What you need to do ->
Beginning with the first line of the data below, extract each line up to and including the one containing "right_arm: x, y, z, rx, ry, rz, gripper". Copy them exactly and add nothing.

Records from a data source
+++

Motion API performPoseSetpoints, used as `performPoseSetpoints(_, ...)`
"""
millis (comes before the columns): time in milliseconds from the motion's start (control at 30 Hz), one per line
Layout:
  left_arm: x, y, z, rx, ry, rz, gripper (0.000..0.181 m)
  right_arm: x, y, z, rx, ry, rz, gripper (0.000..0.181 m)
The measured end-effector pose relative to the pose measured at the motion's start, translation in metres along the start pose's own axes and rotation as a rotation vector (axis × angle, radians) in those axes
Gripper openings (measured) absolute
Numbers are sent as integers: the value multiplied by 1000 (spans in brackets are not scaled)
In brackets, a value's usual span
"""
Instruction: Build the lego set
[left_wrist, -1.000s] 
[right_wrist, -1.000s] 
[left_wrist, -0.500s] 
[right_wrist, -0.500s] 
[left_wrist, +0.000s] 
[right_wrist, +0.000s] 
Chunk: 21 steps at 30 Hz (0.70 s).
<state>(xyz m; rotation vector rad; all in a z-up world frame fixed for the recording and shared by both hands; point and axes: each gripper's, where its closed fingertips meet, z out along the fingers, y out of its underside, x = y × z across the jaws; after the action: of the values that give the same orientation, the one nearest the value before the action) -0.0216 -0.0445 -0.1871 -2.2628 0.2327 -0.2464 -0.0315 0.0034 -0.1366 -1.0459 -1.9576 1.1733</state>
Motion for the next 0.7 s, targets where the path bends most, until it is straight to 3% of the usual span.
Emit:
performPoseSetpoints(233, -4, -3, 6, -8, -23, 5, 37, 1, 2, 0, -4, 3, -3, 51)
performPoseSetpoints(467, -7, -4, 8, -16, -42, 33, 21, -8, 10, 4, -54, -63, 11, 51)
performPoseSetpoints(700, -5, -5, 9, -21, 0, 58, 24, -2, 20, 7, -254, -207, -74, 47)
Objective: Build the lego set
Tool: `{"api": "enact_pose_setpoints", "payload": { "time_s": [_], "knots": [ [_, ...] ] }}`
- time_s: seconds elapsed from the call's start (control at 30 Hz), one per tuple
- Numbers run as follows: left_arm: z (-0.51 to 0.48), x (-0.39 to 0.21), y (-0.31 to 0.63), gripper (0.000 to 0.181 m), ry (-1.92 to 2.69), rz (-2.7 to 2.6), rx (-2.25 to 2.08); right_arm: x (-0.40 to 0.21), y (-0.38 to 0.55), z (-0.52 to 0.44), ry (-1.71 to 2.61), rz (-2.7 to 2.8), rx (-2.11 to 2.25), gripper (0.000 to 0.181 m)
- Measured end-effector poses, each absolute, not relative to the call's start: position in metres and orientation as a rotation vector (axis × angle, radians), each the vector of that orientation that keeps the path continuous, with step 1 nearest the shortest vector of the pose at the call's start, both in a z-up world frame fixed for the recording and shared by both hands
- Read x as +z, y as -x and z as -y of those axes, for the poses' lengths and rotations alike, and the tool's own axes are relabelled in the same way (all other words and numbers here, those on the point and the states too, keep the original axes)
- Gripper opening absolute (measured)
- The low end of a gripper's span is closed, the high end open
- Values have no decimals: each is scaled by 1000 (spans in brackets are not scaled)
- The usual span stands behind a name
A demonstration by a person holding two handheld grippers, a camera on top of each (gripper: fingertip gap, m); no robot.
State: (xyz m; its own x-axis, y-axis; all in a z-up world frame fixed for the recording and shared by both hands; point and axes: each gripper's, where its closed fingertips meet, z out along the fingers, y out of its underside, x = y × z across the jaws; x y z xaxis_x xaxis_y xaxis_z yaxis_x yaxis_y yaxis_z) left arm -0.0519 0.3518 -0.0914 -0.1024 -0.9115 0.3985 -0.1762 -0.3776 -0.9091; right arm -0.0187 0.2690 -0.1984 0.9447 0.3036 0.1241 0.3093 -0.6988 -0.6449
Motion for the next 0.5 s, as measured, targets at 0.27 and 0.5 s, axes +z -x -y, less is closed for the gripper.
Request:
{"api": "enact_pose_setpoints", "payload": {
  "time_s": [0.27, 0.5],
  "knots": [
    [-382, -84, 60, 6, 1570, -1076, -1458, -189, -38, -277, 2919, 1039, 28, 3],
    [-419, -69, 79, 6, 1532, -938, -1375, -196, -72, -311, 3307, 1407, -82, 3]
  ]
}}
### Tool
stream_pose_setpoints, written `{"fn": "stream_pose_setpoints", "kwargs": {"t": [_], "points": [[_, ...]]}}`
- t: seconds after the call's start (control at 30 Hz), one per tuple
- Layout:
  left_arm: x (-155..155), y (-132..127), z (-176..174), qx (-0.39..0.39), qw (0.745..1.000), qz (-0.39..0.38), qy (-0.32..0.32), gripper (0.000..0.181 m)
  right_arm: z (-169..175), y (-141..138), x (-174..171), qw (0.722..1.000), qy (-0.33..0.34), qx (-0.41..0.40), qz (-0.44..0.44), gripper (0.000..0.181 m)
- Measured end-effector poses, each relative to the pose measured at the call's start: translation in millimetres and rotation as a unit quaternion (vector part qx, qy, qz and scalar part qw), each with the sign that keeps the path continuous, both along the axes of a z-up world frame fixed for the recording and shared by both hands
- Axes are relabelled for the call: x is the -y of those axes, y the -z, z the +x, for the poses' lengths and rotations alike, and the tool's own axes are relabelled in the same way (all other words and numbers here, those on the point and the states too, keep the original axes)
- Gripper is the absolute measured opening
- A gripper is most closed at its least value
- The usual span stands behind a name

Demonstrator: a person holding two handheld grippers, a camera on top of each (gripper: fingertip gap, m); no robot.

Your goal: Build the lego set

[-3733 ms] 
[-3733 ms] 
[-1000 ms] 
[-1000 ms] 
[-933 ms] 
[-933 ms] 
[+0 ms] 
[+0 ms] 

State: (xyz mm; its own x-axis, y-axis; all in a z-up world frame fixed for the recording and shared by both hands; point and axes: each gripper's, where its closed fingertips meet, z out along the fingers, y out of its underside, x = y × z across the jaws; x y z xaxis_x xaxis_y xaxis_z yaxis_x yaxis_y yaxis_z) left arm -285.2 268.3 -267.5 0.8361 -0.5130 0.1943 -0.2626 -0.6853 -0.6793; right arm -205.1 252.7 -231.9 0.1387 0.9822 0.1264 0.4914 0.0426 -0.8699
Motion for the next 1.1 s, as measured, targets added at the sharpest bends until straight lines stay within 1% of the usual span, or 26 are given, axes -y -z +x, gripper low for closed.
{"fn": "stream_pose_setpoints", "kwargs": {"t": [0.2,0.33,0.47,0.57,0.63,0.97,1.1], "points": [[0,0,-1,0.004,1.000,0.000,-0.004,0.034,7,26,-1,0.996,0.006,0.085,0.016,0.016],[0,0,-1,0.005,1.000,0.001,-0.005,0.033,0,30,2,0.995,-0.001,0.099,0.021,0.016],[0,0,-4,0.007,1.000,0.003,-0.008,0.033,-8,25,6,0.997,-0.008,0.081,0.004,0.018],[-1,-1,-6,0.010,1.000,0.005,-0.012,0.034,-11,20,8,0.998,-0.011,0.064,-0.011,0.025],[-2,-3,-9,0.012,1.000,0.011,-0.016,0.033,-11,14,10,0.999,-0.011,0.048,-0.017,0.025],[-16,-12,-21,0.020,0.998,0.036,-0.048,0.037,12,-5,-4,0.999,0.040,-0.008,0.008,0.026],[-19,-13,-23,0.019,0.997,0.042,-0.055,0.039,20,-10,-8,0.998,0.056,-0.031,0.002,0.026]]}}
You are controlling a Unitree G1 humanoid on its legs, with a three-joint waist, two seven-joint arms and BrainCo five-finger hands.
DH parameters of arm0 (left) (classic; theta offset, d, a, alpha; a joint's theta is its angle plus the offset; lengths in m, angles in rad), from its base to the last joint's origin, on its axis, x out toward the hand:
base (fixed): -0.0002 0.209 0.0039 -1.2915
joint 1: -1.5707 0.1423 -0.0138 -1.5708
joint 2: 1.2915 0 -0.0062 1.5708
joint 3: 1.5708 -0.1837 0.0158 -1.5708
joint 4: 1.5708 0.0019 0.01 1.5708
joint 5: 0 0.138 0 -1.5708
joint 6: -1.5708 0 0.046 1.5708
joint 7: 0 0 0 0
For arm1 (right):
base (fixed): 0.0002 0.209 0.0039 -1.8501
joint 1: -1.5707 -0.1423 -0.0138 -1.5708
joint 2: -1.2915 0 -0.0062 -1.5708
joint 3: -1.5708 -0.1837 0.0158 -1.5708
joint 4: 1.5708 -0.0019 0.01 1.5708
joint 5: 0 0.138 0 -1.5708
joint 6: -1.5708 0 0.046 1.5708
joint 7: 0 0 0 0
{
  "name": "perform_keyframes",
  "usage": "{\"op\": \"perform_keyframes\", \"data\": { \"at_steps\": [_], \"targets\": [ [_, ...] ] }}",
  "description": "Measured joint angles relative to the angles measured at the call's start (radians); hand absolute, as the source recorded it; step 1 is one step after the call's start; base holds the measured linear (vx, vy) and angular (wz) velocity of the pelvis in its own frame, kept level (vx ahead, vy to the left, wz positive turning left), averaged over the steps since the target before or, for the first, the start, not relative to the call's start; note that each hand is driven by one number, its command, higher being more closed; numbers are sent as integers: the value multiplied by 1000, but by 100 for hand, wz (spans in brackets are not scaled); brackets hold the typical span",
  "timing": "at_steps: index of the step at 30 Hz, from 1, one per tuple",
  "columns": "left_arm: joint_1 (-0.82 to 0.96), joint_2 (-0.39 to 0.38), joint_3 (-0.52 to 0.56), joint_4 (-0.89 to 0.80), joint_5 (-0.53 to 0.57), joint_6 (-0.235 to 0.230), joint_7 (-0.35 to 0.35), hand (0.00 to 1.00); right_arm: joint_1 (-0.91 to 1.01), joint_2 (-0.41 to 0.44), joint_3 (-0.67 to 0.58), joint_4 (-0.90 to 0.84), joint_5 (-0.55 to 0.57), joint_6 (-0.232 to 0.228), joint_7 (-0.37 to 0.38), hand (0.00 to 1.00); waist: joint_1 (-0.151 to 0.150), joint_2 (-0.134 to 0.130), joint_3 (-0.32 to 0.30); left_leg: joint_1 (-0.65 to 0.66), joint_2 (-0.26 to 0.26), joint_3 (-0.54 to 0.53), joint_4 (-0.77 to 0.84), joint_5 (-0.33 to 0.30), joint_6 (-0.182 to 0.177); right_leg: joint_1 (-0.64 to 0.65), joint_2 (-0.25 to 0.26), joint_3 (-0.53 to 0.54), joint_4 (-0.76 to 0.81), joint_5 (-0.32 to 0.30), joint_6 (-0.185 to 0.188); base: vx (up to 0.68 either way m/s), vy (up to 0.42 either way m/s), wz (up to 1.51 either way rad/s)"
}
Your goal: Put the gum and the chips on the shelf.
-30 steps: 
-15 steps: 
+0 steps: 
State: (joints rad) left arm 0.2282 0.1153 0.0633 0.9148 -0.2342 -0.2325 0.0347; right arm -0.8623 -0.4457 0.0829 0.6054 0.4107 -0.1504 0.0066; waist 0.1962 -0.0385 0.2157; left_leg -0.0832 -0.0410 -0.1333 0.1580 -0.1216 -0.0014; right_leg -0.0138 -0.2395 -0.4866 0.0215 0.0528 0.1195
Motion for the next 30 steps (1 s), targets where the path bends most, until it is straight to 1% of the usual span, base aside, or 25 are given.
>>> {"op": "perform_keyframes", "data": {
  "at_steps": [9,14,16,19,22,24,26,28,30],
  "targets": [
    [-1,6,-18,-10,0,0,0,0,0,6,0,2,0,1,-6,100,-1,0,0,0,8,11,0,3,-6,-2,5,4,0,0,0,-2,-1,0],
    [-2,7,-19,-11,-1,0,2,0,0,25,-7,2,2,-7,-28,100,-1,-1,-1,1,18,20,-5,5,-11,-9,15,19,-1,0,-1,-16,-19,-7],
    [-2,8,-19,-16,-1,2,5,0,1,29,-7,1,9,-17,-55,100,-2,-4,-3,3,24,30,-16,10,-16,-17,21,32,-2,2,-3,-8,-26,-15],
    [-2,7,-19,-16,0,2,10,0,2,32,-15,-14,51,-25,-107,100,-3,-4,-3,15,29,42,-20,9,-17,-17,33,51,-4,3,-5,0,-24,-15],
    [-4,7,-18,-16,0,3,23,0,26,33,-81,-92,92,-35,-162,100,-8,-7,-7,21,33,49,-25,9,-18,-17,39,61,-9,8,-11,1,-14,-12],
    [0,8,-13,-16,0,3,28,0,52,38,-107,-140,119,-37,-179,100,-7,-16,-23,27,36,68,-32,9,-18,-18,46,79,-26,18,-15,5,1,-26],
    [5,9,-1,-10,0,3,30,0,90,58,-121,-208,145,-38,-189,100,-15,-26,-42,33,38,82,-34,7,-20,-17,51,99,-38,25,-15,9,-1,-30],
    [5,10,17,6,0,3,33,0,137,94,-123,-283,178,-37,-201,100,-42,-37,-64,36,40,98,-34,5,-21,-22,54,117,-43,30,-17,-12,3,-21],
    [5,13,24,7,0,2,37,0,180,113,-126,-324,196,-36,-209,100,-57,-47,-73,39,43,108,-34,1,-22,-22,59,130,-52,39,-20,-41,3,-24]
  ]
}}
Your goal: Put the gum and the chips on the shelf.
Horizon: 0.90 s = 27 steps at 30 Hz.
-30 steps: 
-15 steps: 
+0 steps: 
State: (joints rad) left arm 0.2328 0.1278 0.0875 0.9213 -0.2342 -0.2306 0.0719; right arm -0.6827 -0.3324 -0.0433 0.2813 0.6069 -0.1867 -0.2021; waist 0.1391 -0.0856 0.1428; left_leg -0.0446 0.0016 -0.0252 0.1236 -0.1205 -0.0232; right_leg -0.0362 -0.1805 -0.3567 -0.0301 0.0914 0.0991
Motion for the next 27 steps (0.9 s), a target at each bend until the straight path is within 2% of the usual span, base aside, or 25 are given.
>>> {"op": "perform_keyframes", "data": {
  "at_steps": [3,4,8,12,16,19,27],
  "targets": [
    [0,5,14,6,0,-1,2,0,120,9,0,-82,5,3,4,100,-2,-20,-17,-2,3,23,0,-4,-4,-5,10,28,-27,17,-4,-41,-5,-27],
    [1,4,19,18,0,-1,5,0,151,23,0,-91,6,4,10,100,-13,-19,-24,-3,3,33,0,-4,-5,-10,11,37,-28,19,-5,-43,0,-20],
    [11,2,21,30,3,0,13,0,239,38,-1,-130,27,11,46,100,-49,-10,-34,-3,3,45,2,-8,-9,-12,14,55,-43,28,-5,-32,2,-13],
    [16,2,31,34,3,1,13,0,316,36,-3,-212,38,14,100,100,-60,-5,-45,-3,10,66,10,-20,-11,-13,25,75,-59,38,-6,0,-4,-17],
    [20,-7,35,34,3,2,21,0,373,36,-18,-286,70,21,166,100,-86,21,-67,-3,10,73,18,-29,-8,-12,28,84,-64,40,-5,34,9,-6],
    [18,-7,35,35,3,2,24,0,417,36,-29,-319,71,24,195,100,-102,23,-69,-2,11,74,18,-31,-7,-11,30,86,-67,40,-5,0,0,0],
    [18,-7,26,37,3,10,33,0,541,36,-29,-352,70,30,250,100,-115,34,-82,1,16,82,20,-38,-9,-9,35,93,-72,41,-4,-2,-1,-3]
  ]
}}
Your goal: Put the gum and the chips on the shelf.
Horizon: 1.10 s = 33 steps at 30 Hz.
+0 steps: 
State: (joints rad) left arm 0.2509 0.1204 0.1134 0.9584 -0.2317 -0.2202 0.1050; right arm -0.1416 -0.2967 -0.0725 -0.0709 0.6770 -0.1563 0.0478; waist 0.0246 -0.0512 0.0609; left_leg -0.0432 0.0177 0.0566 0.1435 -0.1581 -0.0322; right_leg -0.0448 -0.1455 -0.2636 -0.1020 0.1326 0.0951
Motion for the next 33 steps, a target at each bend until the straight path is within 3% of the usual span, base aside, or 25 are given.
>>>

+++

Task output ->
Motion API performPoseSetpoints, used as `performPoseSetpoints(_, ...)`
"""
millis (comes before the columns): time in milliseconds from the motion's start (control at 30 Hz), one per line
Layout:
  left_arm: x, y, z, rx, ry, rz, gripper (0.000..0.181 m)
  right_arm: x, y, z, rx, ry, rz, gripper (0.000..0.181 m)

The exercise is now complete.